The study involved dozens of scholars based at 14 research institutions across five different countries. Its participants were equally diverse: The mean age was 55; about half were male and half were female; and about one-third were active smokers. Participants were recruited around the world in the United States, Israel, France, Latvia and China. “The large number of subjects over varied geographical areas is really a key strength of this study,” says Cristina Davis, a biomedical engineer who heads the bioinstrumentation lab at the University of California at Davis.

“Larger clinical trials like this will help push the boundaries of breath analysis forward, and should help lead to promising medical tools for clinical practice,” adds Davis, who wasn't involved in the study. “They have taken new mass spectrometry knowledge and coupled it to their novel sensor output.”

Haick hopes that his team's widespread testing will lead to widespread use of the nanosystem. He says that because it's affordable, non-invasive and portable, it could be used to screen widely for disease.

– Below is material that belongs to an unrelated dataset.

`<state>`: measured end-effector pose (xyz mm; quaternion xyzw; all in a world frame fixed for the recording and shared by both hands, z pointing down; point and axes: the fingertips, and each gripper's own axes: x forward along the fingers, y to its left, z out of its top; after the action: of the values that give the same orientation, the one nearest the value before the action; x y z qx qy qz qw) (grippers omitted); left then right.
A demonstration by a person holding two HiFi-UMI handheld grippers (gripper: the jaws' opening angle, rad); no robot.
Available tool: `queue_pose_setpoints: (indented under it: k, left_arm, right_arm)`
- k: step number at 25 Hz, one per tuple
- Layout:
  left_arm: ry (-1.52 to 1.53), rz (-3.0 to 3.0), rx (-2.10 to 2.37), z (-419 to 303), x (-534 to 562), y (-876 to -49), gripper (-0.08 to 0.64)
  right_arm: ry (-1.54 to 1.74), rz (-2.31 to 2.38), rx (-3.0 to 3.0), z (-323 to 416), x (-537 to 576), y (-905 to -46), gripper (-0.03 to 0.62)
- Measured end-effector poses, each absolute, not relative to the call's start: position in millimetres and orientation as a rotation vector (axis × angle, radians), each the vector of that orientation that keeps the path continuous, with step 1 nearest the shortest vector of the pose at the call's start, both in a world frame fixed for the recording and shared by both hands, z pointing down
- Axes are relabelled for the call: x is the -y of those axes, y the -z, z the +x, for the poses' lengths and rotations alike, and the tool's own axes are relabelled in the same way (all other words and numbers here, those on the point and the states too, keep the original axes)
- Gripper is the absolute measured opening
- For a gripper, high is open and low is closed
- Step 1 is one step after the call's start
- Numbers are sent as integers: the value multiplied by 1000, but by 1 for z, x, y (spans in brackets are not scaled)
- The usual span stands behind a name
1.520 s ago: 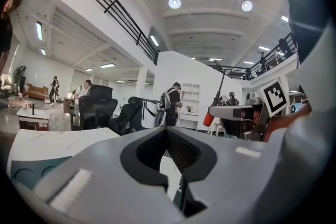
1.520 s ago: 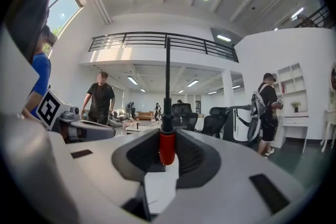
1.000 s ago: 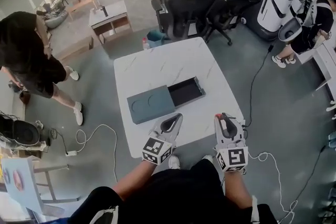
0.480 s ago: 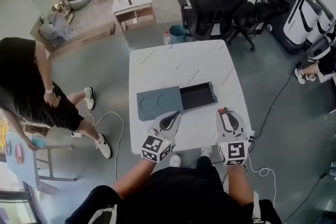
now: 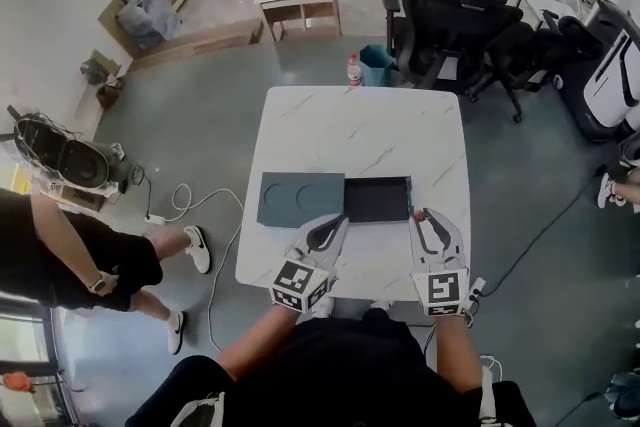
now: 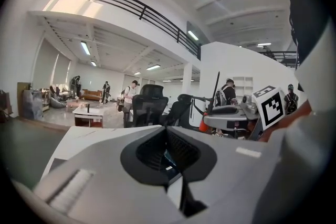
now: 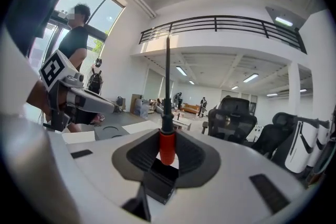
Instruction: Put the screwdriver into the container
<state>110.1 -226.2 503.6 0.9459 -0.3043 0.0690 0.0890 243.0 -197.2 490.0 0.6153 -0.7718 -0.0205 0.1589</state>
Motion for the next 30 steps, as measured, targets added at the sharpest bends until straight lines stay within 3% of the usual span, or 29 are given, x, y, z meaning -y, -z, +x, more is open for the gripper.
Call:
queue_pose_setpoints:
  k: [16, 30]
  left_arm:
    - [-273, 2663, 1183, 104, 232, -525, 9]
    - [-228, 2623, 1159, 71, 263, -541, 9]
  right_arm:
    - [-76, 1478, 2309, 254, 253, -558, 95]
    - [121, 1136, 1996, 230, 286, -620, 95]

By screening even those with no symptoms, such a tool could enable the types of early interventions that lead to better outcomes.

But this AI-fueled “nose” might also have applications far beyond medical diagnostics. Several companies have already licensed it for other applications, says Haick. Among the many potential uses, he noes that the array could be used for quality control by detecting food spoilage. It could also be used for security at airports, by detecting the chemical signatures of explosive devices.

“The system is highly sensitive, and you just need to train it to different types of applications,” he says.